Habemus papam! Während der Vatikan seit Tagen den Atem anhielt, erschien am Nachmittag dieses 8. Mai 2025 der charakteristische weiße Rauch am römischen Himmel über der Sixtinischen Kapelle. Weißer Rauch als Symbol für die Wahl eines neuen Papstes im Konklave, das die Kardinäle unter 80 Jahren im Vatikan versammelt hat.
Nach zwei erfolglosen Abstimmungsrunden mit schwarzem Rauch am Mittwochabend und Donnerstagmorgen wurde die Entscheidung in der vierten Abstimmung getroffen, was einer Tradition entspricht, die bei früheren Papstwahlen, wie der von Benedikt XVI. im Jahr 2005, beobachtet wurde. Der weiße Rauch erschien am späten Nachmittag und bestätigte, dass die Zwei-Drittel-Schwelle erreicht worden war. Dieses visuelle Signal, zusammen mit dem Klang der Glocken, wurde von Tausenden von Gläubigen, die sich auf dem Petersplatz versammelt hatten, beobachtet.
Wer ist nun der neue Papst? Es ist der 69-jährige amerikanische Kardinal Robert Francis Prevost, der unter dem Namen Leo XIV. gewählt wurde. Er ist damit der erste Papst, der aus den Vereinigten Staaten stammt, eine Wahl, die es in der Geschichte der katholischen Kirche noch nie gegeben hat.
Robert Francis Prevost, jetzt Leo XIV, wurde 1955 in Chicago geboren. Er wurde 1982 zum Priester geweiht und setzte seine Studien in Rom fort, wo er in Kirchenrecht promovierte. Seine kirchliche Laufbahn baute er größtenteils in Südamerika auf, insbesondere in Peru, wo er mehrere Jahre lang Bischof von Chiclayo war.
Er diente auch als Missionar, eine Erfahrung, die seine pastorale Vision geprägt hat. Im Jahr 2023 wurde er zum Präfekten des Dikasteriums der Bischöfe ernannt, einer Schlüsselfunktion, die die weltweiten Bischofsernennungen überwacht.

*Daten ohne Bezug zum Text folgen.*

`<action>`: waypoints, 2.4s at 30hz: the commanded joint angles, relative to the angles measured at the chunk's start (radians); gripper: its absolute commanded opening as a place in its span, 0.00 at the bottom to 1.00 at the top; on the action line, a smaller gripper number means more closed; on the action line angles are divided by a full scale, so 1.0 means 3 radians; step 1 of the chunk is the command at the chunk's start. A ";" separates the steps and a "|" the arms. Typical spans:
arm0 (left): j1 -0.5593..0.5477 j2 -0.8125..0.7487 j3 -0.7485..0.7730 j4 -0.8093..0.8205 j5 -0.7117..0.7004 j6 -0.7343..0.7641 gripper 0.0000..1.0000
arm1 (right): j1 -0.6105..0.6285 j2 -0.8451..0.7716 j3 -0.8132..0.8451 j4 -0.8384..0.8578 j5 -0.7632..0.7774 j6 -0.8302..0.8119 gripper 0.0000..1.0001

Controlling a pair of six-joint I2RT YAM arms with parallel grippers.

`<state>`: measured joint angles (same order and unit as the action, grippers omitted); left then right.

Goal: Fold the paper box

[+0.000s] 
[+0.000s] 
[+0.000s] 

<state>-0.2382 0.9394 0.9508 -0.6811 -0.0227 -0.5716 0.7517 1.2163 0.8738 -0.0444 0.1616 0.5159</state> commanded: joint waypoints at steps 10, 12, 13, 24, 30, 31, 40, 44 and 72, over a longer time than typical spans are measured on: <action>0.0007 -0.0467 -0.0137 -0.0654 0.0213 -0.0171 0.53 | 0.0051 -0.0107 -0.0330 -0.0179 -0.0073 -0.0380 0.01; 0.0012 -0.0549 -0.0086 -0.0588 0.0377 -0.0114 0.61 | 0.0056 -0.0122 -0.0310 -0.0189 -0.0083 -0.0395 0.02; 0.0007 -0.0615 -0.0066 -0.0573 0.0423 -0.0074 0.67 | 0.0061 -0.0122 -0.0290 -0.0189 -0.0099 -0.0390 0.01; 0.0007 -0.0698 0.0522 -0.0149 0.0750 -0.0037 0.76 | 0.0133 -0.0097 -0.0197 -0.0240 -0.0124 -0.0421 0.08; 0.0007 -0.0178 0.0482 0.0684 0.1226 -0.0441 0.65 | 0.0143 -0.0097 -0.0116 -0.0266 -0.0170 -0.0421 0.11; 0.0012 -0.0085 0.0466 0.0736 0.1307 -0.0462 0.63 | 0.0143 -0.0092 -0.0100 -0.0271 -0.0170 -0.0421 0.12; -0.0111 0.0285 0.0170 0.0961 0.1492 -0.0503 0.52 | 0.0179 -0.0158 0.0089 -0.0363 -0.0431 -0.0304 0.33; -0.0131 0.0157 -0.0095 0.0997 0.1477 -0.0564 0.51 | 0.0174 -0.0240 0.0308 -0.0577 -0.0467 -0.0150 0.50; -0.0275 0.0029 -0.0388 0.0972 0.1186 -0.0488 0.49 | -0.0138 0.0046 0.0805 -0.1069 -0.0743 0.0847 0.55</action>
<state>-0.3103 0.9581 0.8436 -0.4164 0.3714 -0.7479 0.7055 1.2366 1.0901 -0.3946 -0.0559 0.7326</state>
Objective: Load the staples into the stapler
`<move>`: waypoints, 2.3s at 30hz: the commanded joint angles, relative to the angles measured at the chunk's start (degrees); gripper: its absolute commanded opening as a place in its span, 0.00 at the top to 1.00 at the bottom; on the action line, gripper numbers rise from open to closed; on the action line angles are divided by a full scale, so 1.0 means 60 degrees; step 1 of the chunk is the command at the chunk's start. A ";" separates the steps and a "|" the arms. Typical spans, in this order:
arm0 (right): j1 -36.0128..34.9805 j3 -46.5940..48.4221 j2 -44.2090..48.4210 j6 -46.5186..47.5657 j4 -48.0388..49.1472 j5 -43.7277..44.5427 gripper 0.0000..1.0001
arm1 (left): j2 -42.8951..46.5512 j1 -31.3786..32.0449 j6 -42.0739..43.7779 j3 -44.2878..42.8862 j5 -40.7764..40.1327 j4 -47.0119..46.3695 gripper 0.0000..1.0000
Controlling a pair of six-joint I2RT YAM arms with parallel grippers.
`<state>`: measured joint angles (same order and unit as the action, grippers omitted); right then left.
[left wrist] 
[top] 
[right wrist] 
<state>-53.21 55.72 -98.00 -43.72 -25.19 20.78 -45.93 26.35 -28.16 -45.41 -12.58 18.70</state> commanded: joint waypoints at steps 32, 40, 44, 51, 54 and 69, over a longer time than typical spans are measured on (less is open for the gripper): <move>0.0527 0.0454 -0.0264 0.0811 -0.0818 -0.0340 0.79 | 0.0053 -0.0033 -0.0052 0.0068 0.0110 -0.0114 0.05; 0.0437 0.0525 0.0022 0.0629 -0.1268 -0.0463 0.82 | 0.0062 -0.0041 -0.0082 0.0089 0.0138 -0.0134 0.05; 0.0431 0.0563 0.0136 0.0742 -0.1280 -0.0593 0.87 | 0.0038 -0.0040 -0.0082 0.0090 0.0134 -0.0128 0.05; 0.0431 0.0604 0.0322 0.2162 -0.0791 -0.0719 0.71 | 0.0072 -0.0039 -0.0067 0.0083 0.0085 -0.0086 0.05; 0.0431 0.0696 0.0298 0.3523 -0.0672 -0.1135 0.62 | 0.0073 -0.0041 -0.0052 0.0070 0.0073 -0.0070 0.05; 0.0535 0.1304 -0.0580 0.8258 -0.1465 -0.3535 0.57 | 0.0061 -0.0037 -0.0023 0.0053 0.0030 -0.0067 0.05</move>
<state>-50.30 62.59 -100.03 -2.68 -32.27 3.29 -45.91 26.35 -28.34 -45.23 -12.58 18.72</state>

Als mehrsprachiger Mann der Kirche, der fließend Englisch, Spanisch und Italienisch spricht, teilt Leo XIV. einige der Orientierungen von Papst Franziskus, insbesondere in sozialen Fragen. Gegenüber Vatican News sagte er im Oktober 2024: " Ein Bischof soll kein Fürst sein, der in seinem Reich sitzt, sondern vielmehr demütig sein, den Menschen, denen er dient, nahe sein, aber auch mit ihnen gehen und leiden.
Er sprach sich auch für den Zugang zur Kommunion für geschiedene und zivil wiederverheiratete Personen aus, eine Öffnung, die von seinem Vorgänger eingeführt worden war.
Einige seiner Positionen bleiben jedoch vorsichtiger. Insbesondere hat er seine Vorbehalte gegenüber LGBTQIA+-Themen zum Ausdruck gebracht. Im Jahr 2012 äußerte er sich besorgt über eine westliche Kultur, die seiner Meinung nach " Glaubenssätze und Praktiken, die dem Evangelium widersprechen ", begünstigt, womit er sich auf den homosexuellen Lebensstil bezog.
Darüber hinaus wurde seine Arbeit in Peru wegen seines Umgangs mit Vorwürfen des sexuellen Missbrauchs kritisiert. Die Diözese behauptet, dass er sich 2022 mit Opfern getroffen habe, eine Untersuchung ist jedoch noch nicht abgeschlossen.
Der Name Leo XIV. setzte sich gegen andere Kandidaten wie den Erzbischof von New York, Timothy Dolan, durch, der in den Kreisen, die Donald Trump nahestehen, häufig genannt wird. Dieser hatte kürzlich gesagt: " Ich muss sagen, dass wir einen Kardinal haben, der zufällig aus einem Ort namens New York stammt und sehr gut ist ". Eine implizite Unterstützung für Dolan, der von den im Konklave versammelten Kardinälen schließlich nicht gewählt wurde.
Mit dieser Wahl beginnt für die katholische Kirche eine neue Ära, die durch die Ernennung eines amerikanischen Papstes gekennzeichnet ist, der die lateinische und die angelsächsische Kultur miteinander verbindet. Leo XIV. wird nun mit den vielfältigen Erwartungen einer sich verändernden Kirche umgehen müssen.